TASK REQUIREMENTS =
Set down the data that follows again, exactly as written.

-*-

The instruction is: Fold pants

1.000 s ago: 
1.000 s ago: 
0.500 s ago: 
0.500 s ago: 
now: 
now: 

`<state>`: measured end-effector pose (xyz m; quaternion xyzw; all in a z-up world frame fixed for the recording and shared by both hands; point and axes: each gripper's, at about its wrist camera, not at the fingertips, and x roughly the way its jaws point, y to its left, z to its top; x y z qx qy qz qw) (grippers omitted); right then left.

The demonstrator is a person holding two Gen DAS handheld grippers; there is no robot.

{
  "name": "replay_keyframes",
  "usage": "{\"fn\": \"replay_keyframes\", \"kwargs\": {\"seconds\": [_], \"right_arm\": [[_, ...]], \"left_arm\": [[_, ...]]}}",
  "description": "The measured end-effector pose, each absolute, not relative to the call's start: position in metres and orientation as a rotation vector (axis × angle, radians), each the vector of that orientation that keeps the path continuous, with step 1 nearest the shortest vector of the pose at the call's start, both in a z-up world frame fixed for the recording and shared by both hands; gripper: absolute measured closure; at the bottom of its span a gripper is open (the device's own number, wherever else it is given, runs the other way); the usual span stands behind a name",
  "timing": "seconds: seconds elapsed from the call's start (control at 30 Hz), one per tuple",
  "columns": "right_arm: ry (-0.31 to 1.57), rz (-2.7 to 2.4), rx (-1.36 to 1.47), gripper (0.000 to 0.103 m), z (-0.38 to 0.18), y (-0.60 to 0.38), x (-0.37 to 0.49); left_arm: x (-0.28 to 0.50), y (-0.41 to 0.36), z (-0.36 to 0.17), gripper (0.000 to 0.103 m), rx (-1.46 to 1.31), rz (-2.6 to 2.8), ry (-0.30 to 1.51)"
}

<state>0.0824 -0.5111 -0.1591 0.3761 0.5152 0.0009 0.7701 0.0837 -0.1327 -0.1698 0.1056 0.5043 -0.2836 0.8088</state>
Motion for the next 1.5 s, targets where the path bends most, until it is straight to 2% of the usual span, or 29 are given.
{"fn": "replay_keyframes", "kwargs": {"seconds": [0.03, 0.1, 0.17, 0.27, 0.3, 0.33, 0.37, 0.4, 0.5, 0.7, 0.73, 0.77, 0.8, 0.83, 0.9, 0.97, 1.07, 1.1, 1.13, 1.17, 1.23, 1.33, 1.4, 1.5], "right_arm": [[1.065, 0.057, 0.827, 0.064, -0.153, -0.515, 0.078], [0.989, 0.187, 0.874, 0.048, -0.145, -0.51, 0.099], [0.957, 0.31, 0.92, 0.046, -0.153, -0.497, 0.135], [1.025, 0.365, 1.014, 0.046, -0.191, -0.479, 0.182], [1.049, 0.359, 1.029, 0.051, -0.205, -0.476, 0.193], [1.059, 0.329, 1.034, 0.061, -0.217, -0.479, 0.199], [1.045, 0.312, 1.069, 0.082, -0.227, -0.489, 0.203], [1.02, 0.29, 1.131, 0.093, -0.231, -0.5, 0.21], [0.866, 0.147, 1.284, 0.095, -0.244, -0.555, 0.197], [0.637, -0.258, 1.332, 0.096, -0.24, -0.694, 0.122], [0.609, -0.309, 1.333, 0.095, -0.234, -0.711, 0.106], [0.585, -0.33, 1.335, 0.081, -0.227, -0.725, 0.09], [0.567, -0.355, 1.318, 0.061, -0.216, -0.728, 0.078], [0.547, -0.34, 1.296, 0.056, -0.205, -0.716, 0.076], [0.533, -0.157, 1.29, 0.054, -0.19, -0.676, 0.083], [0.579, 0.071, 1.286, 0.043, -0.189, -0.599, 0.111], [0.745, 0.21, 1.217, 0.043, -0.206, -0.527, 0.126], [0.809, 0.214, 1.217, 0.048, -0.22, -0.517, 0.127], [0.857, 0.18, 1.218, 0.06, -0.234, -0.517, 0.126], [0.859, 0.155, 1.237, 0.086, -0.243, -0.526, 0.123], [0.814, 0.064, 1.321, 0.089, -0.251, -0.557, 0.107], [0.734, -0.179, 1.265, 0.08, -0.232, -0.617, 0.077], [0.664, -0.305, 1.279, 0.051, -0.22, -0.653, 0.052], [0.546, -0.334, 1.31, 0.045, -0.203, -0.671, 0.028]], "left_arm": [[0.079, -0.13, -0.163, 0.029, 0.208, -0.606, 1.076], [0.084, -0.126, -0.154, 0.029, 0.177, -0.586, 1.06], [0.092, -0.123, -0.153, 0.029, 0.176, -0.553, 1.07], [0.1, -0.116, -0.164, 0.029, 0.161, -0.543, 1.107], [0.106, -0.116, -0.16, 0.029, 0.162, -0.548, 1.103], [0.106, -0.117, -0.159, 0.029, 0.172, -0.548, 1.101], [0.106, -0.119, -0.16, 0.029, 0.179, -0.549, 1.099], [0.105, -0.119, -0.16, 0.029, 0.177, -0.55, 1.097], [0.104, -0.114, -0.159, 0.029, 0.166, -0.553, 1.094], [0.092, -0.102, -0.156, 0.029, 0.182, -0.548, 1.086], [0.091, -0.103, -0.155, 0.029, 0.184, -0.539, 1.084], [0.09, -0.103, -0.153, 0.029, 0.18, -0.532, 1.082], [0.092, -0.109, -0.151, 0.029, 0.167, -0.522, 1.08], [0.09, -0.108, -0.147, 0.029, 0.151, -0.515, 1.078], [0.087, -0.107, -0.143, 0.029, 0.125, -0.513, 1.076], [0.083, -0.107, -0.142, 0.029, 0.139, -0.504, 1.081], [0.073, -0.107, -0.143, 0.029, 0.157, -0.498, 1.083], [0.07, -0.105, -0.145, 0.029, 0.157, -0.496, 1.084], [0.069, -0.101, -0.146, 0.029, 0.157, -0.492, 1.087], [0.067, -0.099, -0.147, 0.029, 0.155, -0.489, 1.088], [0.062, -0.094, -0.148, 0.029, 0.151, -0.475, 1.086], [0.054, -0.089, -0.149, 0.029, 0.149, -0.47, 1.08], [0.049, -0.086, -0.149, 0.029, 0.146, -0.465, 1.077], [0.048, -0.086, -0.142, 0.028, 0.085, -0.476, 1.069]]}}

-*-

EXPECTED OUTPUT =
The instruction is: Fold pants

1.000 s ago: 
1.000 s ago: 
0.500 s ago: 
0.500 s ago: 
now: 
now: 

`<state>`: measured end-effector pose (xyz m; quaternion xyzw; all in a z-up world frame fixed for the recording and shared by both hands; point and axes: each gripper's, at about its wrist camera, not at the fingertips, and x roughly the way its jaws point, y to its left, z to its top; x y z qx qy qz qw) (grippers omitted); right then left.

The demonstrator is a person holding two Gen DAS handheld grippers; there is no robot.

{
  "name": "replay_keyframes",
  "usage": "{\"fn\": \"replay_keyframes\", \"kwargs\": {\"seconds\": [_], \"right_arm\": [[_, ...]], \"left_arm\": [[_, ...]]}}",
  "description": "The measured end-effector pose, each absolute, not relative to the call's start: position in metres and orientation as a rotation vector (axis × angle, radians), each the vector of that orientation that keeps the path continuous, with step 1 nearest the shortest vector of the pose at the call's start, both in a z-up world frame fixed for the recording and shared by both hands; gripper: absolute measured closure; at the bottom of its span a gripper is open (the device's own number, wherever else it is given, runs the other way); the usual span stands behind a name",
  "timing": "seconds: seconds elapsed from the call's start (control at 30 Hz), one per tuple",
  "columns": "right_arm: ry (-0.31 to 1.57), rz (-2.7 to 2.4), rx (-1.36 to 1.47), gripper (0.000 to 0.103 m), z (-0.38 to 0.18), y (-0.60 to 0.38), x (-0.37 to 0.49); left_arm: x (-0.28 to 0.50), y (-0.41 to 0.36), z (-0.36 to 0.17), gripper (0.000 to 0.103 m), rx (-1.46 to 1.31), rz (-2.6 to 2.8), ry (-0.30 to 1.51)"
}

<state>0.0824 -0.5111 -0.1591 0.3761 0.5152 0.0009 0.7701 0.0837 -0.1327 -0.1698 0.1056 0.5043 -0.2836 0.8088</state>
Motion for the next 1.5 s, targets where the path bends most, until it is straight to 2% of the usual span, or 29 are given.
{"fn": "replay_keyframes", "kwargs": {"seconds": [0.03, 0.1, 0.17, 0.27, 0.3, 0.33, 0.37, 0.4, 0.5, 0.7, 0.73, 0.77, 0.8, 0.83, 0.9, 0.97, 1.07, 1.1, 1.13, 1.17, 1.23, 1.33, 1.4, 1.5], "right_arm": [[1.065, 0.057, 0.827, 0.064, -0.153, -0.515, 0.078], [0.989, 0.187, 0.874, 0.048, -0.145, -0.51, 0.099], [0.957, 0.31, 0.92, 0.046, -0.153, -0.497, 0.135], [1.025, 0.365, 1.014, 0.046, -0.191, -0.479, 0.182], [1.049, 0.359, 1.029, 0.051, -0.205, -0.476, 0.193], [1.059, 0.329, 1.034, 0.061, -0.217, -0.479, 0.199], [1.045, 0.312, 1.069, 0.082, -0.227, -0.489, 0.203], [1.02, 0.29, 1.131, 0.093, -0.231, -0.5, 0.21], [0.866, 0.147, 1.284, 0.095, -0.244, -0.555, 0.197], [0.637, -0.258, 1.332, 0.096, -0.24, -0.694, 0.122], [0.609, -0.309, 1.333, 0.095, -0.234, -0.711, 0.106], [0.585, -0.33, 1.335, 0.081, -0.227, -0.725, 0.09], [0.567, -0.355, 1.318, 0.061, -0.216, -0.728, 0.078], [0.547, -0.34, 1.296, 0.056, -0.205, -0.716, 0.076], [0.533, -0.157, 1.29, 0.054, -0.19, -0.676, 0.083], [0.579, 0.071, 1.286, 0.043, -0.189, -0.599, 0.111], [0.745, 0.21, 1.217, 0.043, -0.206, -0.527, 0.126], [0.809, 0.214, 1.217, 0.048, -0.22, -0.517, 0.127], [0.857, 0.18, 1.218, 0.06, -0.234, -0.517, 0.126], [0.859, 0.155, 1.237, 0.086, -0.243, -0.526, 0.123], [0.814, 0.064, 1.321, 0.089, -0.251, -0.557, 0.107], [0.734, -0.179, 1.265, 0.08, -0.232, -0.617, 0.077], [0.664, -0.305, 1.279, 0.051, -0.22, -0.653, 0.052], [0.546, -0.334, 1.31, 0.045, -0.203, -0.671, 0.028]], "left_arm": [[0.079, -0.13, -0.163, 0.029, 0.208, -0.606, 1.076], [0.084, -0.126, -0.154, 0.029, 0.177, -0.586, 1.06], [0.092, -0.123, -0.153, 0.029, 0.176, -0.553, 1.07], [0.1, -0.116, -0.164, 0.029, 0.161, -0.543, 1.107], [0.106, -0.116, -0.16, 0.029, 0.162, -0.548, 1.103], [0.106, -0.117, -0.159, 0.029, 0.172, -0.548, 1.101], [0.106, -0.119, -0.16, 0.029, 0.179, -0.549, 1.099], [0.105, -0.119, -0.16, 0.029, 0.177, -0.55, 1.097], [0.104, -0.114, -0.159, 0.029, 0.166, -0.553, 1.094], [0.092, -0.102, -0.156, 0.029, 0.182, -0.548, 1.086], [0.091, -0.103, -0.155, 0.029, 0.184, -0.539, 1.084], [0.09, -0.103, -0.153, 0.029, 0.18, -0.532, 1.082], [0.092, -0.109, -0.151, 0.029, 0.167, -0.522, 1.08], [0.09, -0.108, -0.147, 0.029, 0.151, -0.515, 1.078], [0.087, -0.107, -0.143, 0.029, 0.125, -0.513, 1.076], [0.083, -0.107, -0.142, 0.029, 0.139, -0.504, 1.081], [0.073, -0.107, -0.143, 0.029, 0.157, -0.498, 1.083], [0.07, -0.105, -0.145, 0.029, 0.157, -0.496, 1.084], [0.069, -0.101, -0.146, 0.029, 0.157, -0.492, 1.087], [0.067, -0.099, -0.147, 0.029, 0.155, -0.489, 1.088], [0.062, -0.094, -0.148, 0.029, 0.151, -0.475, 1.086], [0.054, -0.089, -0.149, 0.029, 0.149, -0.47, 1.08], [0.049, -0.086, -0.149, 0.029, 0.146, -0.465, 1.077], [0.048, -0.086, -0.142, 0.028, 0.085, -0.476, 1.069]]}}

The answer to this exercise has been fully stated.